Stored items from a collection >>
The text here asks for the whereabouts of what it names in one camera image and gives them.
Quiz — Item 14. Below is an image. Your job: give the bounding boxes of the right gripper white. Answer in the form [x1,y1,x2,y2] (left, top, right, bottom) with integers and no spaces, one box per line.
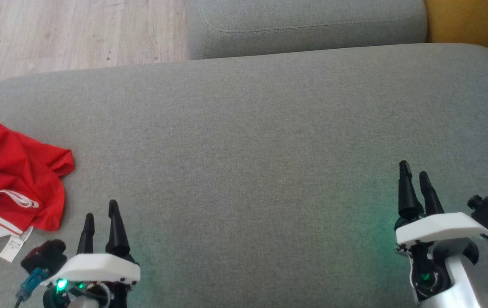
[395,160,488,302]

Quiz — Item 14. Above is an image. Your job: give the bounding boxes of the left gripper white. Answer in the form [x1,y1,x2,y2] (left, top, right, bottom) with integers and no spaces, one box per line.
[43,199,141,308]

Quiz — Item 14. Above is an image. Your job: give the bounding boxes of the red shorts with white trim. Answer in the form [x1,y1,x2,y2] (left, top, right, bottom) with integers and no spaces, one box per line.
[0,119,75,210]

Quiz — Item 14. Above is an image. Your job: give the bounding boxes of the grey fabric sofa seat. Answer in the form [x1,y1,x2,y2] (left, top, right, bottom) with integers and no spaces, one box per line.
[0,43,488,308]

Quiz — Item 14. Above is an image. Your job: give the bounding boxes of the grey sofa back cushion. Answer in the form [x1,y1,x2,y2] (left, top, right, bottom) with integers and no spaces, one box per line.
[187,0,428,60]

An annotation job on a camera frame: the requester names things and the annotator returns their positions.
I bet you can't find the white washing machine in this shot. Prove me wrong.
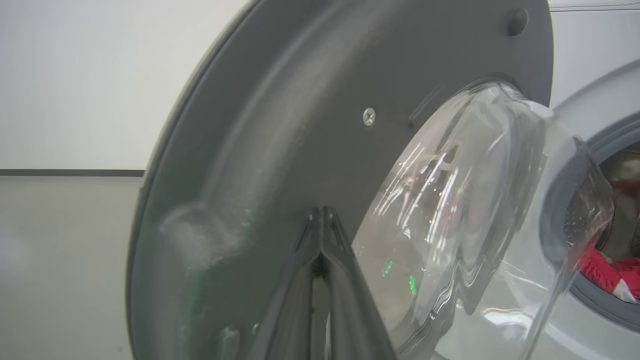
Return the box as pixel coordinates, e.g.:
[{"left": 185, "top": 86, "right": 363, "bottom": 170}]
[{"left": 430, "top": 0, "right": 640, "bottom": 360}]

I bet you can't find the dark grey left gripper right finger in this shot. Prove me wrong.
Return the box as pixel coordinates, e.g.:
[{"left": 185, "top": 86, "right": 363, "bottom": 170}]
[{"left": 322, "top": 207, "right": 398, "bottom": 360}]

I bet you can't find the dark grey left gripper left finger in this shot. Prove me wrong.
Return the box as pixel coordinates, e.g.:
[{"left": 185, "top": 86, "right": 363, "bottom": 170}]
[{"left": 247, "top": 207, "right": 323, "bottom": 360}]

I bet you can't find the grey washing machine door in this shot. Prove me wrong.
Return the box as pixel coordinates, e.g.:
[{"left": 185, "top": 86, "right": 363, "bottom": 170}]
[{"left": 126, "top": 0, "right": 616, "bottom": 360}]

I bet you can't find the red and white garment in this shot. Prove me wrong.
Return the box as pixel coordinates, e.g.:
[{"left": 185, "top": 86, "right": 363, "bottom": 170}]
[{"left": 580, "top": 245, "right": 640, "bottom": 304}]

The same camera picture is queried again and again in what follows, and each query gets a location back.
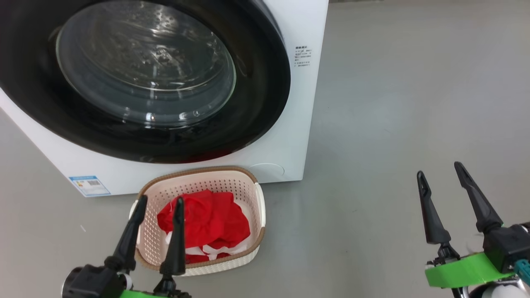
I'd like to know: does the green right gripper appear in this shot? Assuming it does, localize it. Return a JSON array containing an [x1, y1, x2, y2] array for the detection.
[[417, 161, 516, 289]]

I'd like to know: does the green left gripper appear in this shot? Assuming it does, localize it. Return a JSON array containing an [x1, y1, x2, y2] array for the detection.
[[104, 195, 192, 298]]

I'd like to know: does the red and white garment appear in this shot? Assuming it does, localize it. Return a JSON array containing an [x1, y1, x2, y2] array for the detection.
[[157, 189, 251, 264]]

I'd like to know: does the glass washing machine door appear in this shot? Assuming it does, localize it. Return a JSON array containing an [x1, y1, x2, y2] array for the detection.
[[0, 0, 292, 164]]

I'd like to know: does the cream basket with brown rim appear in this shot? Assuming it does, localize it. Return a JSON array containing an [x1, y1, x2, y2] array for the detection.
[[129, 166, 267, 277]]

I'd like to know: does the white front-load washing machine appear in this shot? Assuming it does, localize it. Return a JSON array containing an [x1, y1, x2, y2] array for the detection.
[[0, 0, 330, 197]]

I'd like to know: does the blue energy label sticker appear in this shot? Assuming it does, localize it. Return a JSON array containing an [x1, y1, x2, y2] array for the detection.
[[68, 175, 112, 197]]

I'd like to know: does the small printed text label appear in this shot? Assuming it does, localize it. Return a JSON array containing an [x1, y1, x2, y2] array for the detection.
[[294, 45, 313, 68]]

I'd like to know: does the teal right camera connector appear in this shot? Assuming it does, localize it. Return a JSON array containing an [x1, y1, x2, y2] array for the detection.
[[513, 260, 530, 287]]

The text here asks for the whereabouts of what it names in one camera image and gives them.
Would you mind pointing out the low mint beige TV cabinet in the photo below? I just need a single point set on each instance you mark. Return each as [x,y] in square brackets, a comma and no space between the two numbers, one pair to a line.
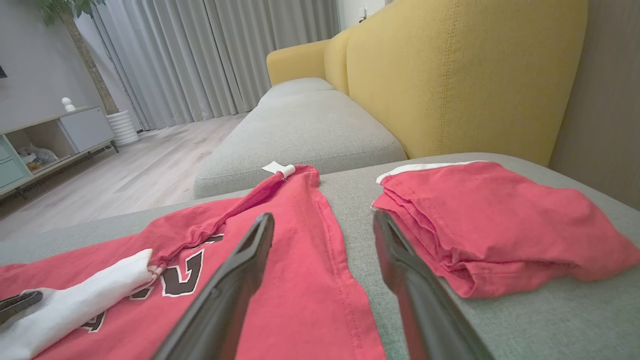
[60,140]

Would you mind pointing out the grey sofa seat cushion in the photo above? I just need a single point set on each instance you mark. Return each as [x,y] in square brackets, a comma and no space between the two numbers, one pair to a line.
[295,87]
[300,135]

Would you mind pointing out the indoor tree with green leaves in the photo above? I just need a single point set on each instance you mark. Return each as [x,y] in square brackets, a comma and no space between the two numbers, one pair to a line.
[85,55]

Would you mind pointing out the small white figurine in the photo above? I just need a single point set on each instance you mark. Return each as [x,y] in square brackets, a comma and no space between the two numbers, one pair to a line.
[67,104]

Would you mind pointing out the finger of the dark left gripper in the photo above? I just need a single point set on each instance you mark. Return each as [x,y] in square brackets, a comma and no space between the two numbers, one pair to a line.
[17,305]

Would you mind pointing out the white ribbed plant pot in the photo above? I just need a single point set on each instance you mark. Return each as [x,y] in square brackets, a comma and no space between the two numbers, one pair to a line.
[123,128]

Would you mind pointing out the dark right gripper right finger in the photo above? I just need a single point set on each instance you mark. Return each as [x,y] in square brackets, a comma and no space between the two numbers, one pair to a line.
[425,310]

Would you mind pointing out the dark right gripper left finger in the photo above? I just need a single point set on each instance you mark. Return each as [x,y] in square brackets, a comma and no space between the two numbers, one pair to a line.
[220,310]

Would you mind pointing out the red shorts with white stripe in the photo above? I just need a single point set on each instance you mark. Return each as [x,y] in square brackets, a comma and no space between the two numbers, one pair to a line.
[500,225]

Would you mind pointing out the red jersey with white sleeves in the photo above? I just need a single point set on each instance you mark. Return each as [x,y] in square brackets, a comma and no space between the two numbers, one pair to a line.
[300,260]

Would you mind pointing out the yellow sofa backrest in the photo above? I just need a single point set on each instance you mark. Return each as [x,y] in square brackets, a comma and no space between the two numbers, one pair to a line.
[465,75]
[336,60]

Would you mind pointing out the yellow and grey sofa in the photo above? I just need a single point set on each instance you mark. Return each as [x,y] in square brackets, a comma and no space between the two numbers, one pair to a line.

--

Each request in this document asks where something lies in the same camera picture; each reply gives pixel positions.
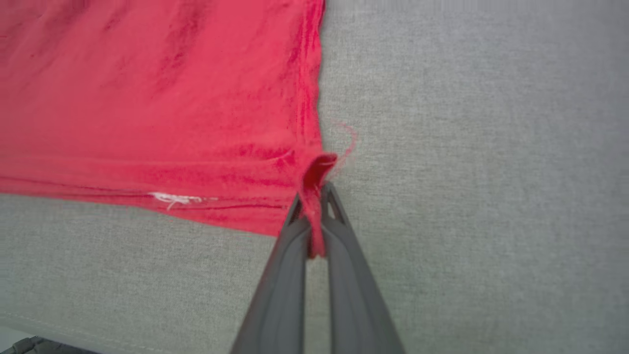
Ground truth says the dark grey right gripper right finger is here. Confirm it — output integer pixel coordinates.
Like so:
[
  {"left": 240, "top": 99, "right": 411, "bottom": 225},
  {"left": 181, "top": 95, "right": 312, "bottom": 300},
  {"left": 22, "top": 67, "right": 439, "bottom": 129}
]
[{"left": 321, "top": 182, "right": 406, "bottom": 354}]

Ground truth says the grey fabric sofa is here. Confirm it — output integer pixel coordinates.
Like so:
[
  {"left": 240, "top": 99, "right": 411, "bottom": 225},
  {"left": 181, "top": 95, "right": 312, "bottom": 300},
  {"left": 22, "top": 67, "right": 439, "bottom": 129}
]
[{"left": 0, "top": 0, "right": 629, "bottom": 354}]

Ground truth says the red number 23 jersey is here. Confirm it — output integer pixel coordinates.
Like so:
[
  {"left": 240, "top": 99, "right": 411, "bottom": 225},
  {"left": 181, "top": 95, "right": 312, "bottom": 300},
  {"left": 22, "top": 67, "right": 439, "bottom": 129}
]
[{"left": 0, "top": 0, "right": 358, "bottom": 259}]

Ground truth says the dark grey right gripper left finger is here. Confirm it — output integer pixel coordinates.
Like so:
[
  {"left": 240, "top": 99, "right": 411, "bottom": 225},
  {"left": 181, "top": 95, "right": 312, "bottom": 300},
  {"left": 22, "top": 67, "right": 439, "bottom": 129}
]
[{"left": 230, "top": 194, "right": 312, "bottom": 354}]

==

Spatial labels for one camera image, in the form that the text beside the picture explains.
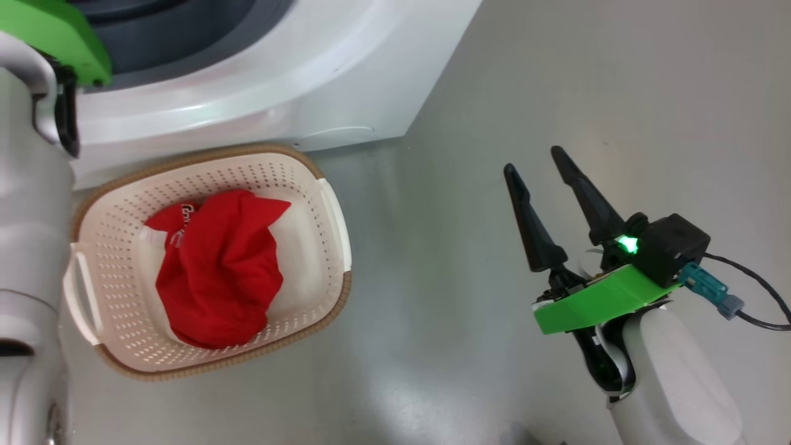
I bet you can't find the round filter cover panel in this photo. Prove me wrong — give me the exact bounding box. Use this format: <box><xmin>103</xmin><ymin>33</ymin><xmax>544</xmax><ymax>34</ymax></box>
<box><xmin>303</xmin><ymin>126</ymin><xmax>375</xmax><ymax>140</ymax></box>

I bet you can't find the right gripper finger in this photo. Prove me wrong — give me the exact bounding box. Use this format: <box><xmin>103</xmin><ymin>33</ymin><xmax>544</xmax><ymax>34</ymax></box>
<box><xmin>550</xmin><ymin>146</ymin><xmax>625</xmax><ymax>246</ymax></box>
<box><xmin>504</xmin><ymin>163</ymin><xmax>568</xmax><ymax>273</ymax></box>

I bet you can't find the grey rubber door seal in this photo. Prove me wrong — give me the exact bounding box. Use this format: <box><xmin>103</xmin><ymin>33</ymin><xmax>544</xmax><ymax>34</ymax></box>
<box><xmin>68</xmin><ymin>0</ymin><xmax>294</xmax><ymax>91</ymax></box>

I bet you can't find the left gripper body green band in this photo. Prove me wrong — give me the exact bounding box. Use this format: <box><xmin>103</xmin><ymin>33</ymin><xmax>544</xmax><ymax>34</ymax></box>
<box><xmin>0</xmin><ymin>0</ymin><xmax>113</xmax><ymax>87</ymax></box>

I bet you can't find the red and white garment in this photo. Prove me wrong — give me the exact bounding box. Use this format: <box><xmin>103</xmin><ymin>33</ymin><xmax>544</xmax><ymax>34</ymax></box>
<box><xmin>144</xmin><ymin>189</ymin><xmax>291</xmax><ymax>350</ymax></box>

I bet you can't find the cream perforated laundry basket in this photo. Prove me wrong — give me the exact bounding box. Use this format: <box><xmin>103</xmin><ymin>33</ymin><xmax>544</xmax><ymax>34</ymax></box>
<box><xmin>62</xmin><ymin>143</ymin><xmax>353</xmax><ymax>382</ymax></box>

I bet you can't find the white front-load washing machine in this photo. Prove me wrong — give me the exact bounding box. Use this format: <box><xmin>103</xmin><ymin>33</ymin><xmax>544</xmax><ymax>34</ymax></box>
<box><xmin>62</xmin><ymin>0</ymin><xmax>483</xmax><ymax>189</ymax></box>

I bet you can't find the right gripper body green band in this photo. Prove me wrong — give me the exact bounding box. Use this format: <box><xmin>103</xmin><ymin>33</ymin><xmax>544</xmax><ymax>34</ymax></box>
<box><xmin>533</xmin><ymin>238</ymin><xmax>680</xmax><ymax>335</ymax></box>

What you have to do >>
For every line above that includes the word "band", return the line.

Exercise output >>
I bet you can't find the left gripper body green band in this photo. Prove me wrong — give me the exact bounding box. Use this format: <box><xmin>103</xmin><ymin>33</ymin><xmax>544</xmax><ymax>34</ymax></box>
I bet you can't find the right gripper body green band in this photo. Prove me wrong — give me the exact bounding box. Use this format: <box><xmin>103</xmin><ymin>33</ymin><xmax>544</xmax><ymax>34</ymax></box>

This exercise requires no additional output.